◆ Activity ◆
Return all the data, word for word.

+++

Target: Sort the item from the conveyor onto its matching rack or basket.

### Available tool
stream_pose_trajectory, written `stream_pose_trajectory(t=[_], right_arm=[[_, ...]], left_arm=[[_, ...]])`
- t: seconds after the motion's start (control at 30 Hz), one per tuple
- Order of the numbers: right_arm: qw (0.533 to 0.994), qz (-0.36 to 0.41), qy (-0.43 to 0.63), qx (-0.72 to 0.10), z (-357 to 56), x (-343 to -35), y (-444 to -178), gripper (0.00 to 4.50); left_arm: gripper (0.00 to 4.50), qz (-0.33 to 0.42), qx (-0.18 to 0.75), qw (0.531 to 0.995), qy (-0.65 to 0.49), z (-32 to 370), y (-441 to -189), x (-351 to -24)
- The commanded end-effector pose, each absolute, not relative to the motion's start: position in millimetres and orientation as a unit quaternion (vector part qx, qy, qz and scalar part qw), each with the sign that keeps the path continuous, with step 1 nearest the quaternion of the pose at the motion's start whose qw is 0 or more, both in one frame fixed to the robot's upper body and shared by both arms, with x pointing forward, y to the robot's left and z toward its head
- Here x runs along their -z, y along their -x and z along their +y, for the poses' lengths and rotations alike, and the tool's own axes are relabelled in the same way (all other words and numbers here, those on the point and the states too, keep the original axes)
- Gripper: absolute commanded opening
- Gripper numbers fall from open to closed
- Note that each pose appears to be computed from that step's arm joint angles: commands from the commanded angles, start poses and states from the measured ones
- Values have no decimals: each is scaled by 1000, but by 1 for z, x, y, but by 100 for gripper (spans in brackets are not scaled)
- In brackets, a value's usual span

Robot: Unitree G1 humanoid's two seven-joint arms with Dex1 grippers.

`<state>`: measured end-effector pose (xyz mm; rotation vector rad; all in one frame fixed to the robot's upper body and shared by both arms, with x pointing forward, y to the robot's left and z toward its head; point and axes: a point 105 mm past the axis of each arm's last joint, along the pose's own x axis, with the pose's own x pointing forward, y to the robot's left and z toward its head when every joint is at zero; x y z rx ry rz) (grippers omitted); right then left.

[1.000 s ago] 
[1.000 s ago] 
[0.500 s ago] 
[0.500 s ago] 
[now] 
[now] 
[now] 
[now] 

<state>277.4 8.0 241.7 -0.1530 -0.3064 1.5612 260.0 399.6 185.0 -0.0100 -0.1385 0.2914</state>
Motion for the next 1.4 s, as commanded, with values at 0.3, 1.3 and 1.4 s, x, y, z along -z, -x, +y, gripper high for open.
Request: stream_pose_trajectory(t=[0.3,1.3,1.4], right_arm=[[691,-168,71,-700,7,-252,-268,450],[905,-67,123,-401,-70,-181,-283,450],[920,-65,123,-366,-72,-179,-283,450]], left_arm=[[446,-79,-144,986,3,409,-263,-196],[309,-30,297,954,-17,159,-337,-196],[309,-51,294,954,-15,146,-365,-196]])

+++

◆ Final answer ◆
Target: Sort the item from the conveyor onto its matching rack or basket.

### Available tool
stream_pose_trajectory, written `stream_pose_trajectory(t=[_], right_arm=[[_, ...]], left_arm=[[_, ...]])`
- t: seconds after the motion's start (control at 30 Hz), one per tuple
- Order of the numbers: right_arm: qw (0.533 to 0.994), qz (-0.36 to 0.41), qy (-0.43 to 0.63), qx (-0.72 to 0.10), z (-357 to 56), x (-343 to -35), y (-444 to -178), gripper (0.00 to 4.50); left_arm: gripper (0.00 to 4.50), qz (-0.33 to 0.42), qx (-0.18 to 0.75), qw (0.531 to 0.995), qy (-0.65 to 0.49), z (-32 to 370), y (-441 to -189), x (-351 to -24)
- The commanded end-effector pose, each absolute, not relative to the motion's start: position in millimetres and orientation as a unit quaternion (vector part qx, qy, qz and scalar part qw), each with the sign that keeps the path continuous, with step 1 nearest the quaternion of the pose at the motion's start whose qw is 0 or more, both in one frame fixed to the robot's upper body and shared by both arms, with x pointing forward, y to the robot's left and z toward its head
- Here x runs along their -z, y along their -x and z along their +y, for the poses' lengths and rotations alike, and the tool's own axes are relabelled in the same way (all other words and numbers here, those on the point and the states too, keep the original axes)
- Gripper: absolute commanded opening
- Gripper numbers fall from open to closed
- Note that each pose appears to be computed from that step's arm joint angles: commands from the commanded angles, start poses and states from the measured ones
- Values have no decimals: each is scaled by 1000, but by 1 for z, x, y, but by 100 for gripper (spans in brackets are not scaled)
- In brackets, a value's usual span

Robot: Unitree G1 humanoid's two seven-joint arms with Dex1 grippers.

`<state>`: measured end-effector pose (xyz mm; rotation vector rad; all in one frame fixed to the robot's upper body and shared by both arms, with x pointing forward, y to the robot's left and z toward its head; point and axes: a point 105 mm past the axis of each arm's last joint, along the pose's own x axis, with the pose's own x pointing forward, y to the robot's left and z toward its head when every joint is at zero; x y z rx ry rz) (grippers omitted); right then left.

[1.000 s ago] 
[1.000 s ago] 
[0.500 s ago] 
[0.500 s ago] 
[now] 
[now] 
[now] 
[now] 

<state>277.4 8.0 241.7 -0.1530 -0.3064 1.5612 260.0 399.6 185.0 -0.0100 -0.1385 0.2914</state>
Motion for the next 1.4 s, as commanded, with values at 0.3, 1.3 and 1.4 s, x, y, z along -z, -x, +y, gripper high for open.
Request: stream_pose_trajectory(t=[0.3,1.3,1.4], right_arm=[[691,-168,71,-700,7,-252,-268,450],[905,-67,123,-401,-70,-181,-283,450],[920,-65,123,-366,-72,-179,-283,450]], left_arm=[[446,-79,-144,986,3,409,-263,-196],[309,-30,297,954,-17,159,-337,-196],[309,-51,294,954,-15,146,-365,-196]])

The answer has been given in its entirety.